35. Neural Networks with Keras#

import numpy as np          # advanced math library
import matplotlib.pyplot as plt   
import random            # for generating random numbers

from keras.datasets import mnist  # MNIST dataset is included in Keras  
from keras.models import Sequential # Model type to be used

from keras.layers.core import Dense, Dropout, Activation # Types of layers to be used in our model
from keras.utils import np_utils             # NumPy related tools

from keras.preprocessing.image import ImageDataGenerator
from keras.layers import Conv2D, MaxPooling2D, ZeroPadding2D, GlobalAveragePooling2D, Flatten
from keras.layers import BatchNormalization
---------------------------------------------------------------------------
ModuleNotFoundError                       Traceback (most recent call last)
Input In [1], in <cell line: 5>()
      2 import matplotlib.pyplot as plt   
      3 import random            # for generating random numbers
----> 5 from keras.datasets import mnist  # MNIST dataset is included in Keras  
      6 from keras.models import Sequential # Model type to be used
      8 from keras.layers.core import Dense, Dropout, Activation # Types of layers to be used in our model

File /opt/hostedtoolcache/Python/3.8.13/x64/lib/python3.8/site-packages/keras/__init__.py:21, in <module>
     15 """Implementation of the Keras API, the high-level API of TensorFlow.
     16 
     17 Detailed documentation and user guides are available at
     18 [keras.io](https://keras.io).
     19 """
     20 # pylint: disable=unused-import
---> 21 from tensorflow.python import tf2
     22 from keras import distribute
     24 from keras import models

ModuleNotFoundError: No module named 'tensorflow'

First, we’ll use keras to build similar networks to the ones we saw with sklearn it will be more complex, and we’re using a different version of the digits data (larger images) but this will still be just learning the predictions, not the representation for now. On Friday, we’ll learn how to add new layers that transform the data and learn the representation at the same time.

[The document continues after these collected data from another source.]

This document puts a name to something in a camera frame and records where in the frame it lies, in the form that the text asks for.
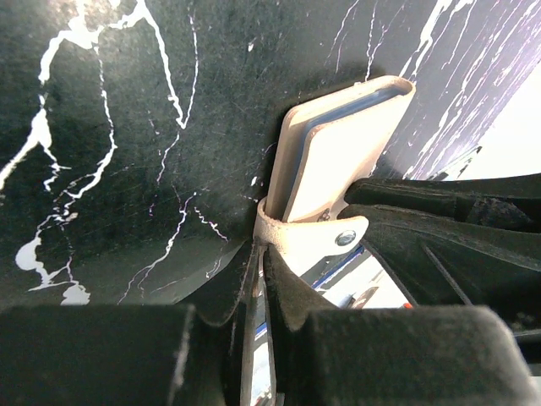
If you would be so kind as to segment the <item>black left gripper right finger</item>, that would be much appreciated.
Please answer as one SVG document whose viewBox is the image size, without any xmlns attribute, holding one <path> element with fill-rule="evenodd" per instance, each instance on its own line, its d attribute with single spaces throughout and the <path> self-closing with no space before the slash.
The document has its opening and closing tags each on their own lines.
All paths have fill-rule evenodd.
<svg viewBox="0 0 541 406">
<path fill-rule="evenodd" d="M 511 330 L 479 306 L 341 309 L 262 256 L 279 405 L 529 405 Z"/>
</svg>

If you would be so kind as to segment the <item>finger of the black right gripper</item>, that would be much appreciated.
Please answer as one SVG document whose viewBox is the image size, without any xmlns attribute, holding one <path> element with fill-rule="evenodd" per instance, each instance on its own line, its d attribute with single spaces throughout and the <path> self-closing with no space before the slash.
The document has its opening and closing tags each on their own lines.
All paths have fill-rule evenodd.
<svg viewBox="0 0 541 406">
<path fill-rule="evenodd" d="M 345 217 L 416 305 L 486 305 L 515 330 L 540 326 L 540 177 L 363 178 Z"/>
</svg>

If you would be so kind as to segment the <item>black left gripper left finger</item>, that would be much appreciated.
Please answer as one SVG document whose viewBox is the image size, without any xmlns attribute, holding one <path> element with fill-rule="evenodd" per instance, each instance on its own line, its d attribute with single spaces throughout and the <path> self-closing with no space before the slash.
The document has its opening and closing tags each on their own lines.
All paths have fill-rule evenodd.
<svg viewBox="0 0 541 406">
<path fill-rule="evenodd" d="M 249 404 L 258 250 L 244 243 L 175 305 L 5 310 L 2 404 Z"/>
</svg>

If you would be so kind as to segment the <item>cream leather card holder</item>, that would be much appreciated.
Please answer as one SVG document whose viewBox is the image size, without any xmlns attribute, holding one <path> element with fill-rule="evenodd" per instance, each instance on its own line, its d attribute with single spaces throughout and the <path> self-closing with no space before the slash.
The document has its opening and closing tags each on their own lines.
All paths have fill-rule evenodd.
<svg viewBox="0 0 541 406">
<path fill-rule="evenodd" d="M 369 221 L 338 219 L 344 195 L 371 174 L 415 93 L 411 81 L 384 75 L 287 112 L 254 236 L 273 245 L 294 274 L 359 243 Z"/>
</svg>

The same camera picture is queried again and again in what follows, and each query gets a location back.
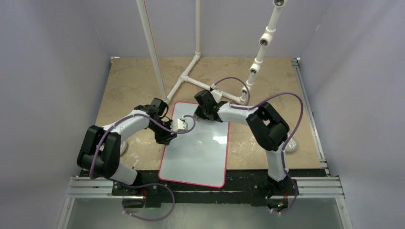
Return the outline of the pink framed whiteboard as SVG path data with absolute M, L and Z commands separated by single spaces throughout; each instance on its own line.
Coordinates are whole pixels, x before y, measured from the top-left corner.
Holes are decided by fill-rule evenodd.
M 164 148 L 158 177 L 164 181 L 220 188 L 225 184 L 229 123 L 197 120 Z

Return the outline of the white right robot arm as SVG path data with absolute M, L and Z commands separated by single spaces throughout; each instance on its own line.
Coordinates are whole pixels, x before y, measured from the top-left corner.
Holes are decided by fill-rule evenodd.
M 198 92 L 194 99 L 198 103 L 194 115 L 198 118 L 248 126 L 259 146 L 266 152 L 269 190 L 280 194 L 287 188 L 285 147 L 289 126 L 271 104 L 265 102 L 255 108 L 233 106 L 227 101 L 216 101 L 208 90 Z

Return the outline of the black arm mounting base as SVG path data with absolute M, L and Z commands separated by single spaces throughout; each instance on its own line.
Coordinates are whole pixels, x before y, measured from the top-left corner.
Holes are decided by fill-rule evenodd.
M 142 183 L 151 187 L 139 189 L 113 184 L 113 196 L 140 196 L 147 207 L 160 207 L 162 203 L 189 204 L 249 204 L 253 207 L 286 207 L 283 197 L 294 197 L 289 178 L 280 183 L 271 181 L 265 169 L 228 169 L 223 187 L 205 187 L 159 179 L 157 170 L 141 170 Z

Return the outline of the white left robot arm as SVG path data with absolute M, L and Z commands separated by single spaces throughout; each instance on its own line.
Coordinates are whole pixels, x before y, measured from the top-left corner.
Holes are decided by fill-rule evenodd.
M 80 148 L 77 165 L 89 171 L 91 178 L 103 177 L 124 184 L 130 195 L 142 190 L 142 175 L 120 162 L 120 148 L 136 132 L 149 129 L 160 145 L 169 145 L 176 138 L 171 131 L 172 120 L 164 121 L 168 105 L 154 98 L 150 104 L 136 106 L 127 116 L 109 125 L 90 126 Z

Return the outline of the aluminium rail frame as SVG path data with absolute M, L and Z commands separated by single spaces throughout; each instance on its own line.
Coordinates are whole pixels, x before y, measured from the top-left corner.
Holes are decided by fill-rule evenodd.
M 205 84 L 234 76 L 248 78 L 247 69 L 253 57 L 201 57 L 189 71 L 192 79 Z M 281 91 L 292 91 L 300 94 L 304 100 L 303 84 L 298 58 L 265 57 L 260 75 L 255 81 L 251 104 L 263 100 L 261 93 L 272 94 Z M 192 57 L 161 57 L 160 64 L 165 86 L 172 88 L 180 74 L 188 67 Z M 123 86 L 131 74 L 146 73 L 140 69 L 141 64 L 151 67 L 147 59 L 140 57 L 114 58 L 107 80 L 96 124 L 102 121 L 112 121 L 118 118 L 118 112 L 108 112 L 107 108 L 118 105 L 129 107 L 129 99 L 118 100 L 118 92 L 113 89 Z M 58 229 L 343 229 L 352 223 L 347 216 L 345 199 L 339 177 L 331 177 L 327 169 L 326 159 L 320 146 L 317 129 L 309 102 L 305 102 L 303 120 L 294 137 L 299 141 L 297 152 L 288 155 L 289 165 L 293 168 L 320 167 L 321 169 L 291 171 L 297 179 L 299 195 L 292 208 L 286 214 L 271 213 L 267 207 L 253 207 L 249 204 L 176 204 L 173 212 L 164 220 L 146 222 L 122 214 L 121 197 L 112 196 L 111 181 L 101 181 L 101 187 L 91 187 L 96 183 L 84 177 L 72 178 L 64 209 L 61 213 Z M 229 168 L 259 169 L 265 163 L 260 162 L 257 143 L 248 134 L 242 134 L 246 128 L 241 125 L 231 125 L 231 144 L 228 154 Z M 124 154 L 124 162 L 142 165 L 141 168 L 158 168 L 158 156 L 162 155 L 162 146 L 153 146 L 146 137 L 130 139 L 130 145 Z M 136 153 L 135 145 L 147 146 L 148 149 L 158 149 L 160 152 L 150 156 Z

35.1. Preparing data for deep learning#

The MNIST data is split between 60,000 28 x 28 pixel training images and 10,000 28 x 28 pixel images. It’s realated to the digits data that we have seen before.

We will load the data and look at a random sample.

(X_train, y_train), (X_test, y_test) = mnist.load_data()


plt.rcParams['figure.figsize'] = (9,9) # Make the figures a bit bigger

for i in range(9):
  plt.subplot(3,3,i+1)
  num = random.randint(0, len(X_train))
  plt.imshow(X_train[num], cmap='gray', interpolation='none')
  plt.title("Class {}".format(y_train[num]))

plt.tight_layout()
---------------------------------------------------------------------------
NameError                                 Traceback (most recent call last)
Input In [2], in <cell line: 1>()
----> 1 (X_train, y_train), (X_test, y_test) = mnist.load_data()
      4 plt.rcParams['figure.figsize'] = (9,9) # Make the figures a bit bigger
      6 for i in range(9):

NameError: name 'mnist' is not defined

Next, we need to transform the data to be compatible by reshaping 28 x 28 matrices into vectors, then converting to floats and normalizing.

28*28
784

Now that we know the length, we can transform.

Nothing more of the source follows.